> TASK TO CARRY OUT:
Could you reproduce the lines below from the one with "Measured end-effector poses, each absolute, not" through the one with "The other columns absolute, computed"? Keep both ends and add nothing.

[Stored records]
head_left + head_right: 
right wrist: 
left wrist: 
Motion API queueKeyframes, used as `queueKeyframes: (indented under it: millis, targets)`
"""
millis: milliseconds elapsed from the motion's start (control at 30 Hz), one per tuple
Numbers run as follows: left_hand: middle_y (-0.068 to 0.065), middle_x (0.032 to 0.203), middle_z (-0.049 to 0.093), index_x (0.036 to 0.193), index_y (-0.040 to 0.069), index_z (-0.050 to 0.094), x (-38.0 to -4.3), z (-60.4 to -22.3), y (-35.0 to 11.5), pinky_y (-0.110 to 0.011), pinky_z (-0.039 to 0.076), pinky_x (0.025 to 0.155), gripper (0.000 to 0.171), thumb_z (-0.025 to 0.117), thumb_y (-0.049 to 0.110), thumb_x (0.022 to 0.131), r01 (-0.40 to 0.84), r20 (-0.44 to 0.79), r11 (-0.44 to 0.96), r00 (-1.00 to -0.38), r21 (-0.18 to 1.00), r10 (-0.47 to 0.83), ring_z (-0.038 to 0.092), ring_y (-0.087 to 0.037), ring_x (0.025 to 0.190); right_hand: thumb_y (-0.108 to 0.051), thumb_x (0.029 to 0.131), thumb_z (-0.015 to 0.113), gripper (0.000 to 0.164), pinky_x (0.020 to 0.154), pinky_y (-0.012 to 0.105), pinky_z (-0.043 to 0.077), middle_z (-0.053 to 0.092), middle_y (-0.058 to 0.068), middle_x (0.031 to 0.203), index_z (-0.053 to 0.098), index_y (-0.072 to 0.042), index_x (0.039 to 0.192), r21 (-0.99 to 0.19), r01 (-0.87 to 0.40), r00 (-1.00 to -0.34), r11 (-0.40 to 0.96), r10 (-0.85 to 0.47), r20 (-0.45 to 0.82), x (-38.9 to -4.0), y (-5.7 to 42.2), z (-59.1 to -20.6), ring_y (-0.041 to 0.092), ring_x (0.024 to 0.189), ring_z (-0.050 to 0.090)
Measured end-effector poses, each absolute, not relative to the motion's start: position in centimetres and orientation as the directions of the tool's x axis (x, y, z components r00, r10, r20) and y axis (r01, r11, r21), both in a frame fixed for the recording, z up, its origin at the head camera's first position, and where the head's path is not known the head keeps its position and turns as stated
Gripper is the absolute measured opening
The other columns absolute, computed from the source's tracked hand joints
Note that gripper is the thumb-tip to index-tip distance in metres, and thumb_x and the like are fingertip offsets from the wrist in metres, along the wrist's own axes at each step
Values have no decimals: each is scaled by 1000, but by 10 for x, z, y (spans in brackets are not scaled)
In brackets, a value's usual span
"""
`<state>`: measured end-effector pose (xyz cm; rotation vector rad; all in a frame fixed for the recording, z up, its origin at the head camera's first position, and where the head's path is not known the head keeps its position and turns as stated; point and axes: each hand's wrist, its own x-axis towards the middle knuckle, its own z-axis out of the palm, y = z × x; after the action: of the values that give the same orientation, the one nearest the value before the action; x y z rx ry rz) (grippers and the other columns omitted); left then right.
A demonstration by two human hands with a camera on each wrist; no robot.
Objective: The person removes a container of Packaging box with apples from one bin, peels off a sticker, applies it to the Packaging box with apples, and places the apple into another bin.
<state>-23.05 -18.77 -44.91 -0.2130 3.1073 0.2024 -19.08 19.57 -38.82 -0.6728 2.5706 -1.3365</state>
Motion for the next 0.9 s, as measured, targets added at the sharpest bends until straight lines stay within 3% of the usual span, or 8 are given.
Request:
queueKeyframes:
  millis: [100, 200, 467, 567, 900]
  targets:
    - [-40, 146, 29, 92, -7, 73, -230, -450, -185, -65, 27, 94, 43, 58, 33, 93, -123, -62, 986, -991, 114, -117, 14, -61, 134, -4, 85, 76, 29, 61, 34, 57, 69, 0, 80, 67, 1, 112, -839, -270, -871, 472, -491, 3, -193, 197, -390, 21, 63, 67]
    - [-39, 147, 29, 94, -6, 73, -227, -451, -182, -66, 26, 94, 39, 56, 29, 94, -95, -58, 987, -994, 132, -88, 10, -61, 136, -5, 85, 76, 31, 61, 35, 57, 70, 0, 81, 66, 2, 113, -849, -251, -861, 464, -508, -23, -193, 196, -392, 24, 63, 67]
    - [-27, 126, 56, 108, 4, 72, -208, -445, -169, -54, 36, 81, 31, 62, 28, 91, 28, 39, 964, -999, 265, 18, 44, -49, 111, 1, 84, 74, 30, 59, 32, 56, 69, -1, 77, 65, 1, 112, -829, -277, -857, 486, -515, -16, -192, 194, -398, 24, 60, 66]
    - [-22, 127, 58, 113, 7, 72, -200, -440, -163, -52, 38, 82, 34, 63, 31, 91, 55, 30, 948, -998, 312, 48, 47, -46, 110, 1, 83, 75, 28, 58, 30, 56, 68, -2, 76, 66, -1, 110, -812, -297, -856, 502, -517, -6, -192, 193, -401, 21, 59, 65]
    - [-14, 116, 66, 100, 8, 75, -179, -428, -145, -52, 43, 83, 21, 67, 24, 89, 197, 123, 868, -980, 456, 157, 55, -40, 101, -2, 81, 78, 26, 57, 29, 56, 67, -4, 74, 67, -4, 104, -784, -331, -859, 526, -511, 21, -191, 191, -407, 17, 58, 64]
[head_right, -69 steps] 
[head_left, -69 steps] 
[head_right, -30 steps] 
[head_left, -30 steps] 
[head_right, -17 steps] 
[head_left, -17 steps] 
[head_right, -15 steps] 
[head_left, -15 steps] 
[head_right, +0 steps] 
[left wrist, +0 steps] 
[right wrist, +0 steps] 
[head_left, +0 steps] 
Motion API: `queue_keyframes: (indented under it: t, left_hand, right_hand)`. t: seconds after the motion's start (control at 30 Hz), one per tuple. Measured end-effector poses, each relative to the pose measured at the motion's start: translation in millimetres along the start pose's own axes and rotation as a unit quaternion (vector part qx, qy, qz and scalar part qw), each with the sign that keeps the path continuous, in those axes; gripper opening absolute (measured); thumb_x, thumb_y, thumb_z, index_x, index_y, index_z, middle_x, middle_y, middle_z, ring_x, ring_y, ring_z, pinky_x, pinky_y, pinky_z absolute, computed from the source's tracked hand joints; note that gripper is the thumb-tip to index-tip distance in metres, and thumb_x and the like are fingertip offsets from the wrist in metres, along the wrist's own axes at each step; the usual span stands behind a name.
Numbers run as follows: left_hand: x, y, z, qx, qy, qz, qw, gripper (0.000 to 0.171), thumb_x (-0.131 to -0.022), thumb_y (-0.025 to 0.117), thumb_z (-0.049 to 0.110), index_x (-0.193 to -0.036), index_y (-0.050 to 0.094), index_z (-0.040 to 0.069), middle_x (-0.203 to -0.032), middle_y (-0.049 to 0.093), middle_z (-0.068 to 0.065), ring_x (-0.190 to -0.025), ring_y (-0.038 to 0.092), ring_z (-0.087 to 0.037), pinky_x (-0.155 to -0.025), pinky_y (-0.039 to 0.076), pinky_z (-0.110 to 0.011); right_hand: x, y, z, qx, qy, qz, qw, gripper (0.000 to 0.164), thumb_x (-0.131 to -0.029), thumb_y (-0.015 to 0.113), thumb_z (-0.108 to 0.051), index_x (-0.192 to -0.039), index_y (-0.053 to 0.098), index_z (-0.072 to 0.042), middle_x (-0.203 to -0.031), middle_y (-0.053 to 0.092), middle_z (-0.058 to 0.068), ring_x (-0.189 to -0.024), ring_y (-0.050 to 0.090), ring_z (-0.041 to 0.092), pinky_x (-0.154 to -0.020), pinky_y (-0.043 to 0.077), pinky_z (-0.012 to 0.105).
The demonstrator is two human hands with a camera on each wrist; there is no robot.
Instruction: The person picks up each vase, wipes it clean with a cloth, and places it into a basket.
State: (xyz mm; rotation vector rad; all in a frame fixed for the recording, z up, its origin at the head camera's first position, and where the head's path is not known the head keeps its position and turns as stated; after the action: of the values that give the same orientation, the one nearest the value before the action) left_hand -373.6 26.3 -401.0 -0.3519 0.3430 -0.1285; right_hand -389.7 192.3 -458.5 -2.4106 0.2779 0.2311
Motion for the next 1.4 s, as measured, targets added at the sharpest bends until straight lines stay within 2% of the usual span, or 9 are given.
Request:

> ANSWER TO THE PROBLEM:
Measured end-effector poses, each absolute, not relative to the motion's start: position in centimetres and orientation as the directions of the tool's x axis (x, y, z components r00, r10, r20) and y axis (r01, r11, r21), both in a frame fixed for the recording, z up, its origin at the head camera's first position, and where the head's path is not known the head keeps its position and turns as stated
Gripper is the absolute measured opening
The other columns absolute, computed from the source's tracked hand joints

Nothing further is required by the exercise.